The forcible occupation of Wayanad Wildlife Sanctuary in Kerala by adivasis raises fundamental questions of survival. M. SUCHITRA looks at the issues involved.

AMID the hullabaloo over the recently concluded Global Investor Meet (GIM) in Kochi, an event of national significance, which should have hit the headlines passed unnoticed — the occupation of a wildlife sanctuary by a large number of Adivasis on January 3. As part of their long and traumatic struggle for land, over 2000 Adivasis, including women and children, under cover of darkness, moved into the interiors of the protected forests in Muthanga range of Wayanad Wildlife Sanctuary bordering Tamil Nadu and Karnataka. Forest officials watched aghast as they were far outnumbered by the "encroachers".

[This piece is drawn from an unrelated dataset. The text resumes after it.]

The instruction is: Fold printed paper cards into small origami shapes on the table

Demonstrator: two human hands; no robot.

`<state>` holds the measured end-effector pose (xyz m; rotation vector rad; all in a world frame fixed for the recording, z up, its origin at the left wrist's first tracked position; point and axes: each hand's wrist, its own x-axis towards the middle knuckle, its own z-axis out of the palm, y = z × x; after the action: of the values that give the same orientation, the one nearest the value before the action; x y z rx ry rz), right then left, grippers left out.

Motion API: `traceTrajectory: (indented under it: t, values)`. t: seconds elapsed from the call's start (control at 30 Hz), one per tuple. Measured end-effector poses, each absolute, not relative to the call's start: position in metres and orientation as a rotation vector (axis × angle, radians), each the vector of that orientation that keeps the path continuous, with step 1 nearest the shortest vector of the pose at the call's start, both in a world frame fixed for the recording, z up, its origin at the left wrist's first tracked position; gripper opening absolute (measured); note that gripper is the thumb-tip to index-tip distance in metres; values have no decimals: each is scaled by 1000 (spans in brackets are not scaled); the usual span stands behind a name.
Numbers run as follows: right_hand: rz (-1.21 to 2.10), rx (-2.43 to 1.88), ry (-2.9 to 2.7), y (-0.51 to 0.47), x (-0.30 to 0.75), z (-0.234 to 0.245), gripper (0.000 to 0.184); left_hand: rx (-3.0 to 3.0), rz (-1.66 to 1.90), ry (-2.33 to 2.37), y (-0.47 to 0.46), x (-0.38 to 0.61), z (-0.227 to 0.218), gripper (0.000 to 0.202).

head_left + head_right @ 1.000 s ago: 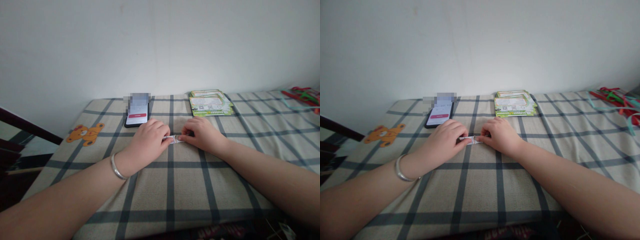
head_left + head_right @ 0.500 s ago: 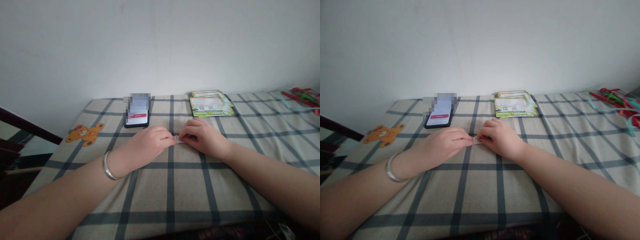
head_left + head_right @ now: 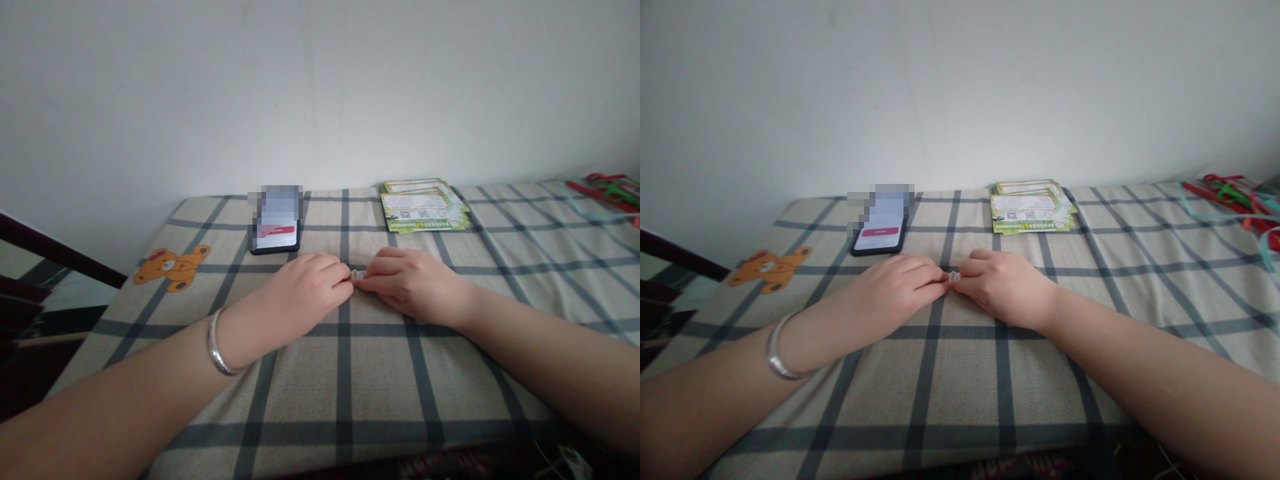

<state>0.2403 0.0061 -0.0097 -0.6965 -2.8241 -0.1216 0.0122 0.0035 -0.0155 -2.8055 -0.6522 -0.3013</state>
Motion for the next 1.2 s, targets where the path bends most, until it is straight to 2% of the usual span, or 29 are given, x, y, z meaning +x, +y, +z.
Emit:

Soon after, Adivasi Gotra Maha Sabha volunteers, led by C.K. Janu, the firebrand Adivasi leader, began constructing makeshift shelters and a temporary office in the midst of a eucalyptus plantation inside the sanctuary. Soon many Adivasi families from different parts of the highland district of Wayanad — a tourist destination and a pocket of poverty and social inequalities that also has the largest Adivasi population in the State — flooded the sanctuary.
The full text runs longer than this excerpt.